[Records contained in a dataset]

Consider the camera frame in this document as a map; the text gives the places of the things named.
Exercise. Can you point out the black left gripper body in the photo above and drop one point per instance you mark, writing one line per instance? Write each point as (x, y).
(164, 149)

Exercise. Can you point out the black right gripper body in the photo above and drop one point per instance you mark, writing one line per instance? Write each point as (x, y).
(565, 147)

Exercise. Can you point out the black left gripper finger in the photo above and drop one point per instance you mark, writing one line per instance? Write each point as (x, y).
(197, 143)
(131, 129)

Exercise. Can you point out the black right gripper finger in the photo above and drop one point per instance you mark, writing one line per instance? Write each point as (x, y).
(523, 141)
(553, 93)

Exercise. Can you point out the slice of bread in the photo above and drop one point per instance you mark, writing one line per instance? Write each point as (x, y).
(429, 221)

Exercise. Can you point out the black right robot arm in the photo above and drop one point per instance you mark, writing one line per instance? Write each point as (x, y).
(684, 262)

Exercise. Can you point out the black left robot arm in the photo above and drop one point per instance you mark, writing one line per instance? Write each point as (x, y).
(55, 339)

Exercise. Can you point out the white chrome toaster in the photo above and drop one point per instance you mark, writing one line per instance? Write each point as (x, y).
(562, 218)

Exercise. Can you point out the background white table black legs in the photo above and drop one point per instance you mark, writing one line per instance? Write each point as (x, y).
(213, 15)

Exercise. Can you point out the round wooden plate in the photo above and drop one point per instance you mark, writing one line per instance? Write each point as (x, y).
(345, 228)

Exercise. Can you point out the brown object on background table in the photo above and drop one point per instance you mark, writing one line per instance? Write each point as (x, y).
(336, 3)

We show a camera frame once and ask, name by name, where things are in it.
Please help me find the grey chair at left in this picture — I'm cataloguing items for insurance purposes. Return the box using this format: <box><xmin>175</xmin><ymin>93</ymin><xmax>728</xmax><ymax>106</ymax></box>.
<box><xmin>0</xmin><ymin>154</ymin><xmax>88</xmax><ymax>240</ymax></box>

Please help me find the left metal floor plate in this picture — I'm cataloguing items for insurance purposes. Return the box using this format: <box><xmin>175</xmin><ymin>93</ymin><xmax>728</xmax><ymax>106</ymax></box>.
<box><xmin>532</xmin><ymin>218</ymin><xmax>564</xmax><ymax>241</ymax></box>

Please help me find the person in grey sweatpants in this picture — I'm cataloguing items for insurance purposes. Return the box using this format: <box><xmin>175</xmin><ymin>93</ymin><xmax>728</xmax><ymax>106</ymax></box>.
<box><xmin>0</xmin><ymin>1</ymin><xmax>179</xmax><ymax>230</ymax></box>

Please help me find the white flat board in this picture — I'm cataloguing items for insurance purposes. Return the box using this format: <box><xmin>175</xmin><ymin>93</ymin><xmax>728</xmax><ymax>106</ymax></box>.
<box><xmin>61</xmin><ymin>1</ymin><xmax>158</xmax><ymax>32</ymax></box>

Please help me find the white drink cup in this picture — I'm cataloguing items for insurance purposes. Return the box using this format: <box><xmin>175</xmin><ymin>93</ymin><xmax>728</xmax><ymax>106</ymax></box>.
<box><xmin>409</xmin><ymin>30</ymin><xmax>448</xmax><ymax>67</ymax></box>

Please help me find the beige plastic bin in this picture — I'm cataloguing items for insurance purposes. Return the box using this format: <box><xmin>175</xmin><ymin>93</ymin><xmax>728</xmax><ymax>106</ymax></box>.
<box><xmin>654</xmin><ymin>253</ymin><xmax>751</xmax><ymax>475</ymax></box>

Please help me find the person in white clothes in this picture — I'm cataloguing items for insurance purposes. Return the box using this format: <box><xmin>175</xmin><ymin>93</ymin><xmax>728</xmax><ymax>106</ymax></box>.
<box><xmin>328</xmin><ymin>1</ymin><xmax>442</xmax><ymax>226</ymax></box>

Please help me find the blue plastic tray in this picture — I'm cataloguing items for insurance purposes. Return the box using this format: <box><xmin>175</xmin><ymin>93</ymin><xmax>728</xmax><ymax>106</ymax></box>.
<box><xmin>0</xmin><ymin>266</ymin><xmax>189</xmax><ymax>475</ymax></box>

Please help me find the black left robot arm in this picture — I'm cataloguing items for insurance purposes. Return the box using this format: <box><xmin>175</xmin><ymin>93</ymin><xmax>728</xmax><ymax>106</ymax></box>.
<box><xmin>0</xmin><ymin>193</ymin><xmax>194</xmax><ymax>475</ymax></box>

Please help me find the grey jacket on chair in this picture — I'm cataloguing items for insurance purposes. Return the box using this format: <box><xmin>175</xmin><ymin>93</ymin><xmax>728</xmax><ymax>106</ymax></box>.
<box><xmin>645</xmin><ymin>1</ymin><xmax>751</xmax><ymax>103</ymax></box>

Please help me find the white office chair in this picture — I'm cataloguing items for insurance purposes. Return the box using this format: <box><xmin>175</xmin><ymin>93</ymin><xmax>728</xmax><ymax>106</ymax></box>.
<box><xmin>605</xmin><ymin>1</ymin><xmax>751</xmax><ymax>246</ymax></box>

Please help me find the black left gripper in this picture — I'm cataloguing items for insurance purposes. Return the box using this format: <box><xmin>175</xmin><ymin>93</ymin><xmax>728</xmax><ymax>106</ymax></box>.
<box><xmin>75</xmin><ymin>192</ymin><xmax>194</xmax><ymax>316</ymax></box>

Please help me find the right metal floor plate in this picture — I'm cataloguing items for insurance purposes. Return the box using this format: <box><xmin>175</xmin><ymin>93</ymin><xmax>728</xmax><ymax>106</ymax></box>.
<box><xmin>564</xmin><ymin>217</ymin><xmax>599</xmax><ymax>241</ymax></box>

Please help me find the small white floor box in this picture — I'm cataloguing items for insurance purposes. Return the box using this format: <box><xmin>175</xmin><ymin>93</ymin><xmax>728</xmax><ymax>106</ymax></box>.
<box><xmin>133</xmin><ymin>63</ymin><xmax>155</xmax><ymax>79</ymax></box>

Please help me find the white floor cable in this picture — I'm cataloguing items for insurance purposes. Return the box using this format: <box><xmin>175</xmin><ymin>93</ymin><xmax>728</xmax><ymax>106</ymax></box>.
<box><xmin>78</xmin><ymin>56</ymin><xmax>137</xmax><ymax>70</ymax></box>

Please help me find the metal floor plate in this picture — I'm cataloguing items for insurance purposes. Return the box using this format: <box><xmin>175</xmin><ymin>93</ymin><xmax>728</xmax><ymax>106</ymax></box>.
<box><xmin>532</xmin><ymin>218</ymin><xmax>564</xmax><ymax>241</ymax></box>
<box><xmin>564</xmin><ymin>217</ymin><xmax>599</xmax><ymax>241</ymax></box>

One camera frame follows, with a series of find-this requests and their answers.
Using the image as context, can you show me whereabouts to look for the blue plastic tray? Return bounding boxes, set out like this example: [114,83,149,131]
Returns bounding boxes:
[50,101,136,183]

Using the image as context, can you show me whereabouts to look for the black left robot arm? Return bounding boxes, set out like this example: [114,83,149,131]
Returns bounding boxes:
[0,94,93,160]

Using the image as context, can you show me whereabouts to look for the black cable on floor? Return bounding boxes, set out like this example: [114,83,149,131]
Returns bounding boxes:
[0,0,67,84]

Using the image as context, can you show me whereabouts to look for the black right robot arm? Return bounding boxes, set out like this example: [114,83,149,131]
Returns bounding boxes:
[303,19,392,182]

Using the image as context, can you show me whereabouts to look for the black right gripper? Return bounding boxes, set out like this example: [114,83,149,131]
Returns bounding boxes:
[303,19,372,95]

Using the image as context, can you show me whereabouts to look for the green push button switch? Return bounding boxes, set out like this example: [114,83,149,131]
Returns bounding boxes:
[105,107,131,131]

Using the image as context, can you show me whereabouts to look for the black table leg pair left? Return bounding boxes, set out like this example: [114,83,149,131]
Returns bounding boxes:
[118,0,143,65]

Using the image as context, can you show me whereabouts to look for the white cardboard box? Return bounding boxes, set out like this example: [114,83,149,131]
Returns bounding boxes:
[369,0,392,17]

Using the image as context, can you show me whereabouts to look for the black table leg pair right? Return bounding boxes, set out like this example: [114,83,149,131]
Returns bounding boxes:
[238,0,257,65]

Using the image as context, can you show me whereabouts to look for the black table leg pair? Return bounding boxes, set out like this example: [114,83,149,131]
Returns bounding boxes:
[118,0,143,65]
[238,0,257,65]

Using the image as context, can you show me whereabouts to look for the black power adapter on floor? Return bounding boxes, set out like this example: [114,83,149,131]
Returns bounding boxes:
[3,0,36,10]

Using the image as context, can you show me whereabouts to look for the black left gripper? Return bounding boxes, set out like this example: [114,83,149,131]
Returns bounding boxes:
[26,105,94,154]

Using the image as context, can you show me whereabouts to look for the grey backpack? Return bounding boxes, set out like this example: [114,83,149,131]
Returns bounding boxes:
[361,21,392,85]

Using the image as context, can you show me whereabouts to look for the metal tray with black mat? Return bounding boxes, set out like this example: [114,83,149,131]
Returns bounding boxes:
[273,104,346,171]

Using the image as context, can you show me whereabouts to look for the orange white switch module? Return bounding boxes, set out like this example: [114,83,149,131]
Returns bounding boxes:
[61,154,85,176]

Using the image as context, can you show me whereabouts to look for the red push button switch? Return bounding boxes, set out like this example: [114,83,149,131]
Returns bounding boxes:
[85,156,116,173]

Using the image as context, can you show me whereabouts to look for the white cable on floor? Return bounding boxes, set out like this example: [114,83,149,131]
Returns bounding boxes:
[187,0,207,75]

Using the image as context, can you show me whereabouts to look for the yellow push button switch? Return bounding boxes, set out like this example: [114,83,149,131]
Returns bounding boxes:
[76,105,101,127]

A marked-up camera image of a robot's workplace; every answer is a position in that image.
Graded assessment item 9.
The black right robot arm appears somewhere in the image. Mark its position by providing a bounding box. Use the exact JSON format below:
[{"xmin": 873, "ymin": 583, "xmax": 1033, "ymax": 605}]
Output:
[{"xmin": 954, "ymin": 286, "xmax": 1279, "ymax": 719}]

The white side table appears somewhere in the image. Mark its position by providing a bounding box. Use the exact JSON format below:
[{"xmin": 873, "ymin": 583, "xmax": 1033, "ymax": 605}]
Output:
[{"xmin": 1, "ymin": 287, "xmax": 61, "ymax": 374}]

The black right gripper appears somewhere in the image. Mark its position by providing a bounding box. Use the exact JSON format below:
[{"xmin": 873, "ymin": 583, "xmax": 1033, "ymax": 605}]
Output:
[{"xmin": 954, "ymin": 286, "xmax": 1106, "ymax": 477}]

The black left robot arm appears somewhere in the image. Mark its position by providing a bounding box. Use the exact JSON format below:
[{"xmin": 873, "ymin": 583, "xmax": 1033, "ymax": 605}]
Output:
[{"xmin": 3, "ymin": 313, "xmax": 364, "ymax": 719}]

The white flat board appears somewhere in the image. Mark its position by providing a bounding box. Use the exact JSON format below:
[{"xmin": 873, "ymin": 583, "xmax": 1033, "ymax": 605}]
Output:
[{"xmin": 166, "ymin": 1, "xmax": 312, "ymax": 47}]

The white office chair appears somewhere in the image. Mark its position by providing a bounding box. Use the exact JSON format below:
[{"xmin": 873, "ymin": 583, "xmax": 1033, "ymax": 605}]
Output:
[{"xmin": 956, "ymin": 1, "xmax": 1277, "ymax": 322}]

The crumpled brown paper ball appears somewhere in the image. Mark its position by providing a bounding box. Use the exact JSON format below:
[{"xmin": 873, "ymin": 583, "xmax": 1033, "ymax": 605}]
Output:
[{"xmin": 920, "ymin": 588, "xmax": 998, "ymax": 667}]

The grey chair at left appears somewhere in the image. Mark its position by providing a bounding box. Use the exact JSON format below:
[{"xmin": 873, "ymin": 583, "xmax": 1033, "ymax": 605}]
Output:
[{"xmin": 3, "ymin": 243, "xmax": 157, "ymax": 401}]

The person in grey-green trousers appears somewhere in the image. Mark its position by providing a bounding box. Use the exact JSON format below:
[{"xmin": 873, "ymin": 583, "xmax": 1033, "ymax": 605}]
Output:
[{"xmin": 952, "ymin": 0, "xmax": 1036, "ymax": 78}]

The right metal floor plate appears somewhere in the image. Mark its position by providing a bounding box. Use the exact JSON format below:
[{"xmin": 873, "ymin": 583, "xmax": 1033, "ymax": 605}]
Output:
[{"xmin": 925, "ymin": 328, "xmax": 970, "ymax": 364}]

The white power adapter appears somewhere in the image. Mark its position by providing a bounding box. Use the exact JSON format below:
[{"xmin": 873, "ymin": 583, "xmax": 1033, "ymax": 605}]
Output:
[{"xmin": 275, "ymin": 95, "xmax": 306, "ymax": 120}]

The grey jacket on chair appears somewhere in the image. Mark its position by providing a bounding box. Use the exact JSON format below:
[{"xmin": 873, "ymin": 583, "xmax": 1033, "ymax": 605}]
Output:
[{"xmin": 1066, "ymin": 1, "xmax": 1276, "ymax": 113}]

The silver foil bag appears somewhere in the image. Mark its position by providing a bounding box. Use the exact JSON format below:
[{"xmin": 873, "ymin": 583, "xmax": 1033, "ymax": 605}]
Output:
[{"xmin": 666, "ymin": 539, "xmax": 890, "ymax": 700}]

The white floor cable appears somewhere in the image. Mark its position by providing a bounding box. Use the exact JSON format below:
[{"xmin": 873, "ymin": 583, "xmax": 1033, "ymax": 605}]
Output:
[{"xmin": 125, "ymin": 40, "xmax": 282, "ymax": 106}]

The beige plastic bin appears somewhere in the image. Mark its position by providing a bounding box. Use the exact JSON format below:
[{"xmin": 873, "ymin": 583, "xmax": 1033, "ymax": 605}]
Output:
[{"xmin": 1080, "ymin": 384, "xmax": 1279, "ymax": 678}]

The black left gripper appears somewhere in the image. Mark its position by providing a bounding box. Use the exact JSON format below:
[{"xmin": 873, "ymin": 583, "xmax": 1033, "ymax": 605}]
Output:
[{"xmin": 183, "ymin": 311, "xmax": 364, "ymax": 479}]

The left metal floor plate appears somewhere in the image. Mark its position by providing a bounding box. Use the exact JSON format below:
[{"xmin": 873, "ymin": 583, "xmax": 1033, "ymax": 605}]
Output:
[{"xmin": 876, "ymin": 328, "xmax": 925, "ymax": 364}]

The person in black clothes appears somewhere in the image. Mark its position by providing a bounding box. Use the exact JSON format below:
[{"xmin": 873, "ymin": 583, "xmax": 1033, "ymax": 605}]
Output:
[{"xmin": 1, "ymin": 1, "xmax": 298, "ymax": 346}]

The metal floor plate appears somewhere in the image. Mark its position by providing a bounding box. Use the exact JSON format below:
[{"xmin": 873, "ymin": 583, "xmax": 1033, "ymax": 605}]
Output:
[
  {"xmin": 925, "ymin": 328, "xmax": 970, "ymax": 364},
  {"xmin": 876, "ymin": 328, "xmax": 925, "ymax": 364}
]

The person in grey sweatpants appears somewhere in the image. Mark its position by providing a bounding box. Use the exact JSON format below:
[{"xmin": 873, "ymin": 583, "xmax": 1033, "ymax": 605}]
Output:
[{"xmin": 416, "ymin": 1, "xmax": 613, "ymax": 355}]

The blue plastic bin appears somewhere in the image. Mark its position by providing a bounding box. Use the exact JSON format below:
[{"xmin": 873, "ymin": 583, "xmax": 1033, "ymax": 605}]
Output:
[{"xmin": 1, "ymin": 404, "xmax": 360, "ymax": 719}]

- **Problem details**:
Take every line above that includes the string "power" and return it.

- **Task response**:
Using the image as context, can you show me whereabouts to look for the black power adapter on floor? Return bounding boxes, set out like this example: [114,83,149,131]
The white power adapter appears somewhere in the image. Mark its position by providing a bounding box. Use the exact JSON format below:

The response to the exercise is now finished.